START RECORD EXCERPTS
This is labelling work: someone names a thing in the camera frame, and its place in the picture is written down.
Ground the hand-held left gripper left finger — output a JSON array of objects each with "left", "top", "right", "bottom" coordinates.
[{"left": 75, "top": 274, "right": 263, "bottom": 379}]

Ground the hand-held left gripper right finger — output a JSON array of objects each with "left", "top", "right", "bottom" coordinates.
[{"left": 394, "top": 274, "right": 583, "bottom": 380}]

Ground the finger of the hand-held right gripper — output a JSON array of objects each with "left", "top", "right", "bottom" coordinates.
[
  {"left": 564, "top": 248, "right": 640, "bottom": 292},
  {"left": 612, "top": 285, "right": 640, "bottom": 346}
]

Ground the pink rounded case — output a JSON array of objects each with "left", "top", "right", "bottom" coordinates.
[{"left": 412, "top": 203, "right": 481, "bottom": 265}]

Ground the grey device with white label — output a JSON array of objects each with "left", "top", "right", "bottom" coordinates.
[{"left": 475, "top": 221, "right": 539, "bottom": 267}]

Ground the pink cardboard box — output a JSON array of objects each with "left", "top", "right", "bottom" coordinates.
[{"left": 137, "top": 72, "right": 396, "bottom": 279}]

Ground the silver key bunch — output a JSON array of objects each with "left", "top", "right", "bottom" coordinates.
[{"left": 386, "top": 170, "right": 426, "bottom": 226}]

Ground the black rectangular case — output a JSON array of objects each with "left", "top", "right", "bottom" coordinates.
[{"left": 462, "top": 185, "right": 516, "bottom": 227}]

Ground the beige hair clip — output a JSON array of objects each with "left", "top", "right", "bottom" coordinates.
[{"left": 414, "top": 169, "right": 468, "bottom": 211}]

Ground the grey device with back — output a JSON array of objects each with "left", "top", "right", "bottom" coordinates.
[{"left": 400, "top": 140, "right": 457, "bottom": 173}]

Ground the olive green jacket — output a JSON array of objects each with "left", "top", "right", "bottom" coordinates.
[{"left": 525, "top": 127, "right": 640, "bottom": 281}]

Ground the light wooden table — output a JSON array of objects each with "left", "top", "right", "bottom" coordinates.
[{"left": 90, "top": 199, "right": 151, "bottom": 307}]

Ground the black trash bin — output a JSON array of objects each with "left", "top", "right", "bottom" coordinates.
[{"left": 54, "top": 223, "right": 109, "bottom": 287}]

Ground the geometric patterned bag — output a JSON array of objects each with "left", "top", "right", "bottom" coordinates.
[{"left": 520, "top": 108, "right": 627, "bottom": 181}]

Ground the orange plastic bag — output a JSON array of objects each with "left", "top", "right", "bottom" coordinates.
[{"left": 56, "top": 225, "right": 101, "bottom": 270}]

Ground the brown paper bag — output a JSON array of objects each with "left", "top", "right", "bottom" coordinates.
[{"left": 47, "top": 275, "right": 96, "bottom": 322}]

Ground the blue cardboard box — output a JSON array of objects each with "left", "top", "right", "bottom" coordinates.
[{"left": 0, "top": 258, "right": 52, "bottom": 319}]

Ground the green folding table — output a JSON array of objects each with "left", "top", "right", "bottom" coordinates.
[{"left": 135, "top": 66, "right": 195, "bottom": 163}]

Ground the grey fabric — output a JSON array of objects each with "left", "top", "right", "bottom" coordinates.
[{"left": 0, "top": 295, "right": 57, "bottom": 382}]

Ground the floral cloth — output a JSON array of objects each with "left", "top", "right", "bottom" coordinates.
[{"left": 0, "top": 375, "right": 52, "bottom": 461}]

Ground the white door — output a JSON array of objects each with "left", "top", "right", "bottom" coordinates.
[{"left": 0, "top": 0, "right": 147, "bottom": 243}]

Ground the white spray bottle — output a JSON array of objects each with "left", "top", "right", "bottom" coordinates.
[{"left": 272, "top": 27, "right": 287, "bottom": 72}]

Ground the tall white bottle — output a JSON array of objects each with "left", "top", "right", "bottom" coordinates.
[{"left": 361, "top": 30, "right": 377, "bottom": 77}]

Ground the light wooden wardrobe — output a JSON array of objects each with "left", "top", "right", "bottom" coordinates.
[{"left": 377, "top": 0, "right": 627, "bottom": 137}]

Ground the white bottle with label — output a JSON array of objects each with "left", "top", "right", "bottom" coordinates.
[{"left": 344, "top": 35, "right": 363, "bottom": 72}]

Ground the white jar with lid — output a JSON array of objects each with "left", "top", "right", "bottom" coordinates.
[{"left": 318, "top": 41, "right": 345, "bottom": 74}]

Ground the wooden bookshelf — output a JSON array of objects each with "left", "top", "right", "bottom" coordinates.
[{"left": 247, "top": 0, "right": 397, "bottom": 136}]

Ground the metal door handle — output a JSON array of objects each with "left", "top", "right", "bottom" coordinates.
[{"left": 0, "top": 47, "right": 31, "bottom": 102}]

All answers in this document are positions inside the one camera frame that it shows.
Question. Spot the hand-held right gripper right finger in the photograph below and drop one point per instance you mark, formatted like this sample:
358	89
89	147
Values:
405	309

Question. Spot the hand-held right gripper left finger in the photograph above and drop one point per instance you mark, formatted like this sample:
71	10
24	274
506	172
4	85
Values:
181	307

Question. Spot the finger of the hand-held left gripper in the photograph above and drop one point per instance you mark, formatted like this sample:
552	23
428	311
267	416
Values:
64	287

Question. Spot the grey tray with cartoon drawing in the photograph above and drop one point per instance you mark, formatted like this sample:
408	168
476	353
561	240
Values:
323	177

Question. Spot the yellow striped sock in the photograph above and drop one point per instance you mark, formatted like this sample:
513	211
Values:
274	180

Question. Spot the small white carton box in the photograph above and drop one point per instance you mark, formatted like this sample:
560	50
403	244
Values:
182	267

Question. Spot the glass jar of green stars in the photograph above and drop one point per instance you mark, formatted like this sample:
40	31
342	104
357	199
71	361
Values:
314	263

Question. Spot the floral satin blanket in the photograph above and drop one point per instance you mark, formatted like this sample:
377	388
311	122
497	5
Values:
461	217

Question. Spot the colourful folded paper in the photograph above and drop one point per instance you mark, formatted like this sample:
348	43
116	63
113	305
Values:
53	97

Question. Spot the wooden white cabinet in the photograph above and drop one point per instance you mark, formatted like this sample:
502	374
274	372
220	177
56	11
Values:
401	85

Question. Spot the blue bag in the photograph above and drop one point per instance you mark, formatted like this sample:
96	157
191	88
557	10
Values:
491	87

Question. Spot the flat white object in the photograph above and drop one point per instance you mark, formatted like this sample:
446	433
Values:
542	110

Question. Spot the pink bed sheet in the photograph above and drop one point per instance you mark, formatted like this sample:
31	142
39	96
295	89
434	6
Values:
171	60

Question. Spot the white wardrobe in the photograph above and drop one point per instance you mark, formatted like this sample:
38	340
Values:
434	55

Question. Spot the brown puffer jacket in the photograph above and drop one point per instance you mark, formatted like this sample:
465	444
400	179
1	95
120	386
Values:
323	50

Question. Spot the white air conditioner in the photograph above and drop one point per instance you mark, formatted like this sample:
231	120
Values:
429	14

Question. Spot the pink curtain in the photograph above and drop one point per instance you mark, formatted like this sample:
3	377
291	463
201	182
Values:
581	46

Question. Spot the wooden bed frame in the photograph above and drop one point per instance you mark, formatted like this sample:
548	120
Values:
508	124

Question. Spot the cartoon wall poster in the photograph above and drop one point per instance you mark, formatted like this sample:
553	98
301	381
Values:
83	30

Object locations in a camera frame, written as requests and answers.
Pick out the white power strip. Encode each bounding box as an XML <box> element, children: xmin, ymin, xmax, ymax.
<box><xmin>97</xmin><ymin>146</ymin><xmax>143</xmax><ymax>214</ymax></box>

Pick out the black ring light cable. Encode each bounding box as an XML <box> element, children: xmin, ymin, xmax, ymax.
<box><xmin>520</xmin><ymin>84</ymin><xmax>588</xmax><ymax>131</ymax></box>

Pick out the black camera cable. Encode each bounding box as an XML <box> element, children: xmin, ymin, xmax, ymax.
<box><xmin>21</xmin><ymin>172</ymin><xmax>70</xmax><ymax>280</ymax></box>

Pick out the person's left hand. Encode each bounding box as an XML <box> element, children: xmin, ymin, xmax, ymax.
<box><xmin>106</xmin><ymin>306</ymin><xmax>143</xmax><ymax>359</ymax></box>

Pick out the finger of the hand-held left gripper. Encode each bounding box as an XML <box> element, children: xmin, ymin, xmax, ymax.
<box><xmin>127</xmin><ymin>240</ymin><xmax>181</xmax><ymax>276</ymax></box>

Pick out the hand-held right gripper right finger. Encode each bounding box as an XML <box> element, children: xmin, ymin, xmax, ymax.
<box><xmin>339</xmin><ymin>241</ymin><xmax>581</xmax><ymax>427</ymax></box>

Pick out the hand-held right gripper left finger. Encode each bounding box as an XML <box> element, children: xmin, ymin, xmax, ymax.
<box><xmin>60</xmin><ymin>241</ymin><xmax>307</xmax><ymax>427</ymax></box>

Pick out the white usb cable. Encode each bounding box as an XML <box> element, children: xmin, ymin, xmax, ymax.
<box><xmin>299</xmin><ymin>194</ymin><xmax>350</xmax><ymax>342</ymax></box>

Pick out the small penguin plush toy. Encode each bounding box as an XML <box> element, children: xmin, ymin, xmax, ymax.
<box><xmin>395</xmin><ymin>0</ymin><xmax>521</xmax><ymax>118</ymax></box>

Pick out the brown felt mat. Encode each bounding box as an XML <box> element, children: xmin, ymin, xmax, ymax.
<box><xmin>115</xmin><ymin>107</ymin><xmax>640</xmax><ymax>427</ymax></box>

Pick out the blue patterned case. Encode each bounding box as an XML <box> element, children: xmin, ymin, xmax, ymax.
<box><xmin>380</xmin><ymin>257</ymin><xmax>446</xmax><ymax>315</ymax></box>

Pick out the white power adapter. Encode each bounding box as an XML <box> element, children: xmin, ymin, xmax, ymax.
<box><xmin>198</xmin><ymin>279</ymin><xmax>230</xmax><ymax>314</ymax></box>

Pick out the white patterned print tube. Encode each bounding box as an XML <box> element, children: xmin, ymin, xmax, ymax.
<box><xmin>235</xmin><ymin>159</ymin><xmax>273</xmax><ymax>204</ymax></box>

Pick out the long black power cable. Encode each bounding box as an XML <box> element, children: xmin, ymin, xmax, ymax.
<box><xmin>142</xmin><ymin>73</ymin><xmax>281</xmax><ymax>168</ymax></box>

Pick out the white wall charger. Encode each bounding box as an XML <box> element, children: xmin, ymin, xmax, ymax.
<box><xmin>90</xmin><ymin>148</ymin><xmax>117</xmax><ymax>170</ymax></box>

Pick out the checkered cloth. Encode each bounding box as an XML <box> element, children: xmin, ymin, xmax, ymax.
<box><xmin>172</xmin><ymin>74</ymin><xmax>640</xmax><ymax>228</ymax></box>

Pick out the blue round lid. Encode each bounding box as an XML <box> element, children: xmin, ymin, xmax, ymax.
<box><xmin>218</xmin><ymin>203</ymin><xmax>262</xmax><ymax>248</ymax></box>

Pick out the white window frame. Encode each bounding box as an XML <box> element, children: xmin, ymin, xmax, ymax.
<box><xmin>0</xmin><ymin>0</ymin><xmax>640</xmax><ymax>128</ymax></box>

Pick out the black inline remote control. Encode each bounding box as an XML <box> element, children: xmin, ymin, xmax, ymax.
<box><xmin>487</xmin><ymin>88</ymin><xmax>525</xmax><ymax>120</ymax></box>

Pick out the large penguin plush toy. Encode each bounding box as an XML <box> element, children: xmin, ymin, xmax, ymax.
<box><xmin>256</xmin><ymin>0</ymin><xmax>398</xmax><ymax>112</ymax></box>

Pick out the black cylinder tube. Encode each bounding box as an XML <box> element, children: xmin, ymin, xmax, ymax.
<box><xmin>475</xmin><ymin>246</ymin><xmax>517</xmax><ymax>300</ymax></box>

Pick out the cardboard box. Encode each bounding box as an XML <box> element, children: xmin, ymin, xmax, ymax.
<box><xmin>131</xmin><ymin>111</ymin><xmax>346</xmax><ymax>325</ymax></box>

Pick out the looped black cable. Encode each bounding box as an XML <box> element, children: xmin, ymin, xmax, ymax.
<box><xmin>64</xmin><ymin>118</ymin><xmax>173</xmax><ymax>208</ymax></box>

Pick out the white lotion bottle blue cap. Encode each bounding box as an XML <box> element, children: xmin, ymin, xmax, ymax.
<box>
END RECORD EXCERPTS
Above are the records. Copy every line in them holding "penguin".

SOLUTION -
Pick out the small penguin plush toy. Encode each bounding box as an XML <box> element, children: xmin, ymin, xmax, ymax.
Pick out the large penguin plush toy. Encode each bounding box as an XML <box> element, children: xmin, ymin, xmax, ymax.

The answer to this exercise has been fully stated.